Could it be a bad configuration on the Oracle side (a number of max transaction or something)? are there some Oracle parameters to check out?

Thanks again, Fabien

fnicollet commented 8 years ago

Looks like it could be related to my distribution (CentOS 7.2) / Oracle client, see this SO thread: http://stackoverflow.com/questions/8489049/oracle-oci-fetch-delays-and-fails Would oracle_fdw work with Oracle Client v10 though? Some people say that OCI is not thread-safe, would that be a problem for oracle_fdw, the way it handles requests in parrallel?

fnicollet commented 8 years ago

Switched to OCI 10.2.0.5, also updated oracle_fdw to latest master. Let's see if I still get the locks ...

fnicollet commented 8 years ago

No luck, still getting random locks even with configuration "oracle_fdw 1.5.1devel, PostgreSQL 9.5.4, Oracle client 10.2.0.5.0"

laurenz commented 8 years ago

I can't see the connection with the stackoverflow question…

Thread safety is irrelevant here, since PostgreSQL is single-threaded (each backend is its own process).

Your stack traces show that the query hangs with the Oracle client waiting for a response from the Oracle server.

It would be interesting to know what the Oracle server does.

One simple thing you could try is to identify the Oracle server process and see what it does with strace -p or connect to it with gdb and get a stack trace (assuming it is on Linux; other platforms have other tools).

You can find out the Oracle server process for PostgreSQL backend 13917 like this:

SELECT p.spid
FROM v$process p JOIN v$session s ON p.addr = s.paddr
WHERE s.module = 'postgres' AND s.action = '13917';

Another, more difficult but probably more informative method is to start an Oracle server trace.

You can do this in Oracle with

SQL> SHOW PARAMETER service_names

NAME                                 TYPE        VALUE
------------------------------------ ----------- ------------------------------
service_names                        string      TESTDB

BEGIN
   DBMS_MONITOR.SERV_MOD_ACT_TRACE_ENABLE(
      service_name => 'TESTDB',
      module_name => 'postgres',
      action_name => '13917',
      waits => TRUE,
      binds => TRUE
   );
END;
/

You can omit action_name to trace all oracle_fdw sessions. You stop tracing with

BEGIN
   DBMS_MONITOR.SERV_MOD_ACT_TRACE_DISABLE(
      service_name => 'TESTDB',
      module_name => 'postgres',
      action_name => '13917'
   );
END;
/

I think this will only trace sessions that are already established when the call is made. The challenge is to start this before the server process hangs so you see something in the trace.

This will generate trace files in the trace location that is different for different server versions (grep for the query you are looking for). Maybe that can help narrowing down the problem.

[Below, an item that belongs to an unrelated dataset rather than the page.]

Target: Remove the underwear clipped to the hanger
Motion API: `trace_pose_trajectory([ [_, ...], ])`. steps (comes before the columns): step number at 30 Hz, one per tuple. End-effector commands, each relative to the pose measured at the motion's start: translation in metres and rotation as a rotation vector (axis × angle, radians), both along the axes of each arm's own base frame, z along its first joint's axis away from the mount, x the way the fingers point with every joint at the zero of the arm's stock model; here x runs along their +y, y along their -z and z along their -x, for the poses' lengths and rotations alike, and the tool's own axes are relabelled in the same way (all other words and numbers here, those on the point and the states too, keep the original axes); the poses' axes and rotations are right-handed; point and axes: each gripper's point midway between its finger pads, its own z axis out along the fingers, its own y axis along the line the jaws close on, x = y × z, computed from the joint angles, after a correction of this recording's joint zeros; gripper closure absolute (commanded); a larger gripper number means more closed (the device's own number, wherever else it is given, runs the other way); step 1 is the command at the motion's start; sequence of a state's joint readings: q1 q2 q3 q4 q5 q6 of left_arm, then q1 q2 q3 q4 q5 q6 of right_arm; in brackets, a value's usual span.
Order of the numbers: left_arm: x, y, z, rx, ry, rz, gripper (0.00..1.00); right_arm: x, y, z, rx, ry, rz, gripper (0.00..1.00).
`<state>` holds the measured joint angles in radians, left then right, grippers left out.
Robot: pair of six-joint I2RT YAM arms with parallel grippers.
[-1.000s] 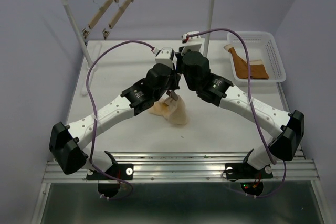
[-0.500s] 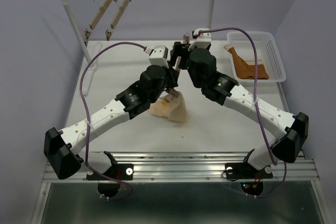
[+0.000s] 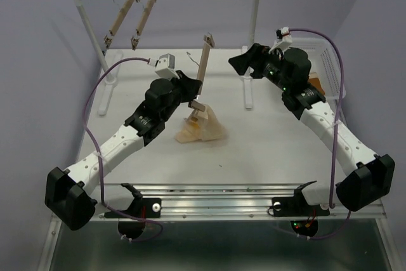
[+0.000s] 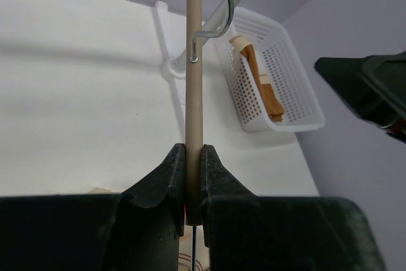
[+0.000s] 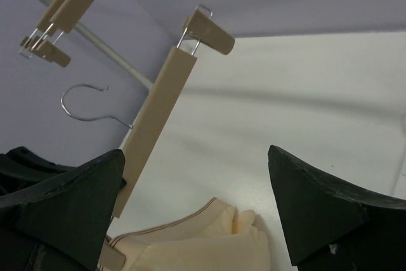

fnicollet commented 8 years ago

Hello,

I am going to have an access to the Oracle DB later to do the query on v$session (I have full access on the PG server but not on the Oracle server). In the oracle_fdw description, it states:

Oracle connections are cached for the duration of the PostgreSQL session

In our program, we have a pool of PGSQL connections (JDBC), so each will have a set of Oracle connections in the FDW. Are these Oracle connections regularly checked to check if they are still alive?

We have seen with other customers that sometimes (not sure about this specific customer), they have system to kill connections after some time, or maybe their number of max process has been reached. In such a case, Oracle (or other components of the system) would kill the connection. If the connection is closed, does oracle_fdw know about it? Would it stay stuck in "OCITransStart", sending some data on a closed connection?

Thanks again for your time on this! Fabien

fnicollet commented 8 years ago

So, I have this stuck request: image Just got the access to Oracle, when I used your request, I don't have anything that comes up with this PID. If I remove the PID where clause, I get 5 records: image None of them have an "ACTION" that matches. When checking the PG stack strace, it is stuck on OCITransStart, just like before.

fnicollet commented 8 years ago

Just got another lock, this time on an "ACTION" which exist in the v$sessions (the 5027 one). I can grab the PSID with your request, but I cannot install any debug tools on that machine, so won't be able to trace like you told me to.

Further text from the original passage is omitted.